#### Material provided

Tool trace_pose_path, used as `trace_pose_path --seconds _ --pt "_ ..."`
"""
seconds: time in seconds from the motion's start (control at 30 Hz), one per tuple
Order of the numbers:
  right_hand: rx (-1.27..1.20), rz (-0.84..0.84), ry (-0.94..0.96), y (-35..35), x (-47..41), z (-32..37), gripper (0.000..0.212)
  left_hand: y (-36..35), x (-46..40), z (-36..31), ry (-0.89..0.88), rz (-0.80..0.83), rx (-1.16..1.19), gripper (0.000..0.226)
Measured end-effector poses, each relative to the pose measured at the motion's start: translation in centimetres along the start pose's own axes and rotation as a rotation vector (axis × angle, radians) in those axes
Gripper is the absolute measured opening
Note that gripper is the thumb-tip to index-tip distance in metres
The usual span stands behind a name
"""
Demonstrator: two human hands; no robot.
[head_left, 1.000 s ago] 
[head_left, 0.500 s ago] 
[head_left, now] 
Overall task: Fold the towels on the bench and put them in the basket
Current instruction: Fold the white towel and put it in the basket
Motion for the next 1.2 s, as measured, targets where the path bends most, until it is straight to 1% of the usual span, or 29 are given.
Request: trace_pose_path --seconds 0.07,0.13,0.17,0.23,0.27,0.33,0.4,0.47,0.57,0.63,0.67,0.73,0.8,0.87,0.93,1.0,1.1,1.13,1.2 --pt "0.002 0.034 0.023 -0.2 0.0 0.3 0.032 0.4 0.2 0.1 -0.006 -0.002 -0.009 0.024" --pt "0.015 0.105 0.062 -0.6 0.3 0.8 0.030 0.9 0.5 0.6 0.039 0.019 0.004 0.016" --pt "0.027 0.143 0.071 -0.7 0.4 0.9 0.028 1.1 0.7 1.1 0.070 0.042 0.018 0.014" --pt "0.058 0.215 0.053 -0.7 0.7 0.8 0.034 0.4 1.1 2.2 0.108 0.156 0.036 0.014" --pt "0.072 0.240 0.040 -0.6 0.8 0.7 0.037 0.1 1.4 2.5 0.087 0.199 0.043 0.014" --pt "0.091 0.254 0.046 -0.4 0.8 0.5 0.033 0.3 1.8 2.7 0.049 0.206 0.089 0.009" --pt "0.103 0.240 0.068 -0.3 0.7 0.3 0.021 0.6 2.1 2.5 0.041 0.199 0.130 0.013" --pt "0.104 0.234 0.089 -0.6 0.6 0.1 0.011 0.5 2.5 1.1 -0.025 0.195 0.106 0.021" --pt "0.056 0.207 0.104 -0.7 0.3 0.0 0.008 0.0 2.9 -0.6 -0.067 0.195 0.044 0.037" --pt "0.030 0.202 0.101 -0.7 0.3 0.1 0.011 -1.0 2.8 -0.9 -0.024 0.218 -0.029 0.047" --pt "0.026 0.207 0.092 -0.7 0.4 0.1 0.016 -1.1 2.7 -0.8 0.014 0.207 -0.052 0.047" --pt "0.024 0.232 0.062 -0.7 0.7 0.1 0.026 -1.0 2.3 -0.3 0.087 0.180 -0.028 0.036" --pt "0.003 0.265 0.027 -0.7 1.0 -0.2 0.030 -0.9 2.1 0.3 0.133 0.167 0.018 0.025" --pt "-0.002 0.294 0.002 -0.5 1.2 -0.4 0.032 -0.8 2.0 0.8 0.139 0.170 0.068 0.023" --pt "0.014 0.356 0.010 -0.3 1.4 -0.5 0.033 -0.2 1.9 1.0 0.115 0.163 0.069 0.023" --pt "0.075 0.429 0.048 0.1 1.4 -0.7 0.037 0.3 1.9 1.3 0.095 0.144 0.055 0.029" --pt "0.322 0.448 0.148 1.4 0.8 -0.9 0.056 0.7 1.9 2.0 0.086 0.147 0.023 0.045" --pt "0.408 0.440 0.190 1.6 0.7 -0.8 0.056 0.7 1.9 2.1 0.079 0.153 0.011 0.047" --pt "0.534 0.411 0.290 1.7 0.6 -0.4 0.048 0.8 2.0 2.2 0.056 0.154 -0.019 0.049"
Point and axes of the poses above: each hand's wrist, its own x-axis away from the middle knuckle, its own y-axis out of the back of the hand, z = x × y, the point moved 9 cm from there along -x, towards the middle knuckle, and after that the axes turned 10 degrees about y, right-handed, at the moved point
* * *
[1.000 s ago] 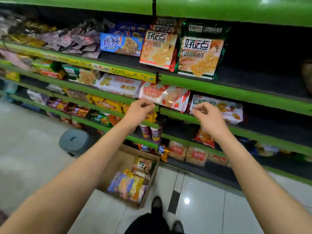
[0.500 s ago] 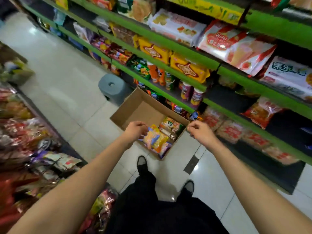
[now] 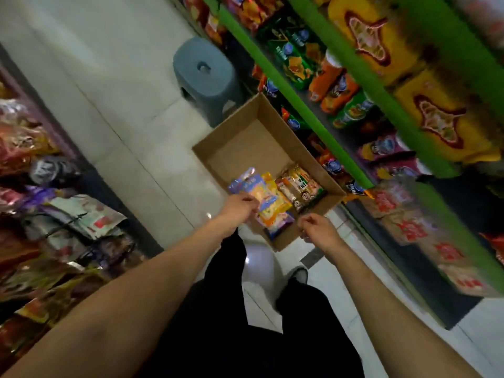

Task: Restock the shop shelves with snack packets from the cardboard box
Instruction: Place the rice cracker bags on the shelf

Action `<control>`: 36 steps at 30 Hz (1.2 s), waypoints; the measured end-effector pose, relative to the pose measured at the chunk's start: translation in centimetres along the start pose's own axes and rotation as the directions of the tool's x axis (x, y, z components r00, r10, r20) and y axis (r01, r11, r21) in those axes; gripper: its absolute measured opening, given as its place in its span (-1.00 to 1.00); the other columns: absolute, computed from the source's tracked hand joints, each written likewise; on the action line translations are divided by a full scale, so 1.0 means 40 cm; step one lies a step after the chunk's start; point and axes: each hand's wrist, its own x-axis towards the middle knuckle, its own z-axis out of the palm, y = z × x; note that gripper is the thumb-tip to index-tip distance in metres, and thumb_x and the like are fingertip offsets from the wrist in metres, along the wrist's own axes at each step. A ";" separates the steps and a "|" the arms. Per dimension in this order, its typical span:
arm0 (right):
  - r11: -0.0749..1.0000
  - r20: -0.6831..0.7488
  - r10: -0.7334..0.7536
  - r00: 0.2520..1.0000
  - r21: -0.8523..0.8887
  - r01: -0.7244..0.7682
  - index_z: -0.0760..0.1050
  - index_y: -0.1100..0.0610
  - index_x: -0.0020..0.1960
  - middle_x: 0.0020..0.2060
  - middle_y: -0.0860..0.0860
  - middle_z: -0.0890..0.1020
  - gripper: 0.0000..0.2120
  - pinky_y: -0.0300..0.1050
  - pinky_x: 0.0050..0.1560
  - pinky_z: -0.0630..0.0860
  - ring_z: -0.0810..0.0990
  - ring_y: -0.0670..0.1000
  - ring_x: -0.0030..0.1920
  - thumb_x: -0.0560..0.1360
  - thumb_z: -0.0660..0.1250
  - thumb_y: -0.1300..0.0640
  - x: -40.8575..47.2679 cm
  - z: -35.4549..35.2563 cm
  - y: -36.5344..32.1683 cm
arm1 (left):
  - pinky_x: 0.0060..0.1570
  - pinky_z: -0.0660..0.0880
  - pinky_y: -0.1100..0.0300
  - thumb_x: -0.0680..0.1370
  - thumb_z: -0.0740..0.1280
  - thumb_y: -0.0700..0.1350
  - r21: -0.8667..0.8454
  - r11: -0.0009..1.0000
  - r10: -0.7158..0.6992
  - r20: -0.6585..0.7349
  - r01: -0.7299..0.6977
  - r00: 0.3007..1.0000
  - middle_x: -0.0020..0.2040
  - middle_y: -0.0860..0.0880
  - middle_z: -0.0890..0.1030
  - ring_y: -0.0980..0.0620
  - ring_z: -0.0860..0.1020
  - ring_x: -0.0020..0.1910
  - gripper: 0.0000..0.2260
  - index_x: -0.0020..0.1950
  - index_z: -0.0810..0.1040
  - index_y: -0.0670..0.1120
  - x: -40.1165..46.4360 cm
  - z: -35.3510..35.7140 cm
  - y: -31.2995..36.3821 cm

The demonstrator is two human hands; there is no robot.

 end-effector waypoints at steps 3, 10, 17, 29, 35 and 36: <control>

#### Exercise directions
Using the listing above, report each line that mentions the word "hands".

#### Response box
Demonstrator: two human hands; no robot.
The demonstrator is two human hands; there is no robot.

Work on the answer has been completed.